Content starts

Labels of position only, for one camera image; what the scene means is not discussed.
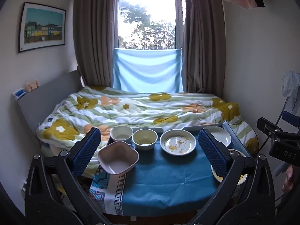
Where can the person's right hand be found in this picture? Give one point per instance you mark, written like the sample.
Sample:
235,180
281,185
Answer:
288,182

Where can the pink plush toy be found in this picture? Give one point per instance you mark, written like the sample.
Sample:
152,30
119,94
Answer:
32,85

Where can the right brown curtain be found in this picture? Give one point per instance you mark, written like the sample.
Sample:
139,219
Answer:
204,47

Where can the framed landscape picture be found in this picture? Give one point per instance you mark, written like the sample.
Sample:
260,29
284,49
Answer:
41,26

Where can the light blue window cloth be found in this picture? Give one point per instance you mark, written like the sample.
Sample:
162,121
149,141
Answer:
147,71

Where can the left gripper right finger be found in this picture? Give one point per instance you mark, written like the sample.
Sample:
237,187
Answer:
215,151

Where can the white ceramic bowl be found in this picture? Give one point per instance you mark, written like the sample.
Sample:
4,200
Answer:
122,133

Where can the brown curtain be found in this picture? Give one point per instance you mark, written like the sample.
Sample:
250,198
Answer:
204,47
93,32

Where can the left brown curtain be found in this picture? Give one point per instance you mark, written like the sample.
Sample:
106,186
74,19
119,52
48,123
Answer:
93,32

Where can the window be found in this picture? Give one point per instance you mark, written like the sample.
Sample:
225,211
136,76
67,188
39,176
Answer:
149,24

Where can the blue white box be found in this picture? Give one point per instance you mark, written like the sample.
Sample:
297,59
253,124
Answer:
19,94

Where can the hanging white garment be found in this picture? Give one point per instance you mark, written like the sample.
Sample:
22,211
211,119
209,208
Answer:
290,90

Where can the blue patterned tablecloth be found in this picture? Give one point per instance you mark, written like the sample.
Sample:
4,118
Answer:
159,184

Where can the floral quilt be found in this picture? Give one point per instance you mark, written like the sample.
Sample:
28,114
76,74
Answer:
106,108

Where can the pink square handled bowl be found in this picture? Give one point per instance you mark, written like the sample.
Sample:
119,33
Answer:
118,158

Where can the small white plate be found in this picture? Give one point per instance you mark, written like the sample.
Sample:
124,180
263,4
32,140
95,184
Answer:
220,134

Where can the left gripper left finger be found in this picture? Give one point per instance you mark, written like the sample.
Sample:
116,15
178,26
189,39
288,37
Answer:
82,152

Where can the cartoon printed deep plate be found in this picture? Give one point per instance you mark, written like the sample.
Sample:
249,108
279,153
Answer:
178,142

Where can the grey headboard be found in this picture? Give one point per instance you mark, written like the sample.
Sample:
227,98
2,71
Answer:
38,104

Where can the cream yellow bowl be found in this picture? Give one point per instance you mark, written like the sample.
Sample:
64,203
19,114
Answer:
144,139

Content ends
Content starts

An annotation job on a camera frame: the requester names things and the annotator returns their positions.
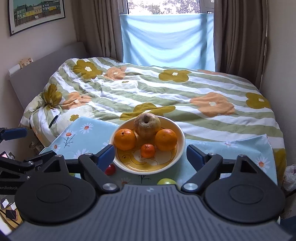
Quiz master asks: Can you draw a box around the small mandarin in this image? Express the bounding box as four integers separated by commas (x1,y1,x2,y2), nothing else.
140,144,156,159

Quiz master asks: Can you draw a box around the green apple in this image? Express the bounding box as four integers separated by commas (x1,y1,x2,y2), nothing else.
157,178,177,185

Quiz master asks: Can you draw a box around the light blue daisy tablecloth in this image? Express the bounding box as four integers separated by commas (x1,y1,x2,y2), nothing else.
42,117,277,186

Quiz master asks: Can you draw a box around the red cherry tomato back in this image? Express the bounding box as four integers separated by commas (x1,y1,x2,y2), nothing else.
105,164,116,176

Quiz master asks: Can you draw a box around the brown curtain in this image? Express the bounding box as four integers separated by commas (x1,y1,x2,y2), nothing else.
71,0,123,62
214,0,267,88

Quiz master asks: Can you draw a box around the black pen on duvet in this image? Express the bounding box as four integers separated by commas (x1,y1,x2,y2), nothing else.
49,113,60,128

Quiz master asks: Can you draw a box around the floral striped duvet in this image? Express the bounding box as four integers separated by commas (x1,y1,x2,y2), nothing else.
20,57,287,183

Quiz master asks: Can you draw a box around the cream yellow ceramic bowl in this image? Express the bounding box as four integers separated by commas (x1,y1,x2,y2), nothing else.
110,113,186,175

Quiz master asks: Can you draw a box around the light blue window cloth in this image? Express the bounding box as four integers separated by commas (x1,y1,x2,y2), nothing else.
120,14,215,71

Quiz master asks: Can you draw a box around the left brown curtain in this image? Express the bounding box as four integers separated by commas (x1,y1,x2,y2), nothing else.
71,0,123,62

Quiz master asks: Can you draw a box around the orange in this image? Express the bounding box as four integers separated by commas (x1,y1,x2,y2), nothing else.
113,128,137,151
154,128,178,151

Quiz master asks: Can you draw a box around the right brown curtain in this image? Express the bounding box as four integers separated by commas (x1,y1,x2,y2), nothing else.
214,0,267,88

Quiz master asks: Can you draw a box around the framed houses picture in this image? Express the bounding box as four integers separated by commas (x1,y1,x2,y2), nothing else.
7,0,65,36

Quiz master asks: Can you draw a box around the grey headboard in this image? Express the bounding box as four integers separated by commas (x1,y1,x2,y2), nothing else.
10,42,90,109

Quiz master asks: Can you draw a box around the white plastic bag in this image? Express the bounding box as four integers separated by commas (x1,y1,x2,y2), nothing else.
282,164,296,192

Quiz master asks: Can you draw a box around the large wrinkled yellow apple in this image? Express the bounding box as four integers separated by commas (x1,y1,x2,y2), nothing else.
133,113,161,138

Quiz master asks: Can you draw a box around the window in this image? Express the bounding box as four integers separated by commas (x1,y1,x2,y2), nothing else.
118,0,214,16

Content ends
Content starts

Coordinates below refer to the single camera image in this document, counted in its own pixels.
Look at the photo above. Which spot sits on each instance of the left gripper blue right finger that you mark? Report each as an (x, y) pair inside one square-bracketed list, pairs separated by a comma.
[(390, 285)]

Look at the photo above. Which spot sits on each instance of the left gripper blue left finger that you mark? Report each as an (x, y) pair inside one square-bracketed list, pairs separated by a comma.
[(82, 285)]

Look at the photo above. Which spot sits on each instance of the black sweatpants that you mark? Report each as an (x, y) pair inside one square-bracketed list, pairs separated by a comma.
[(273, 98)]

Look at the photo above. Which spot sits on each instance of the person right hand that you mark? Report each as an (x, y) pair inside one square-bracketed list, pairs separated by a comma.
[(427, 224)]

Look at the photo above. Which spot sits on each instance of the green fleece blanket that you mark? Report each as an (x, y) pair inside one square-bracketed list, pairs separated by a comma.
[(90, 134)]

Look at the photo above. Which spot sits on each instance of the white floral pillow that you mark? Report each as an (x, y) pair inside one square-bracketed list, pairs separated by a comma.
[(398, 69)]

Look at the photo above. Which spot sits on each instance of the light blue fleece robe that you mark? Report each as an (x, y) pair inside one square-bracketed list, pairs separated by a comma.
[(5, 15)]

Content ends

> **About this exercise**: If a line in the listing contains "pink", it counts. Say how many lines count, with no other words.

> **Response below**: 2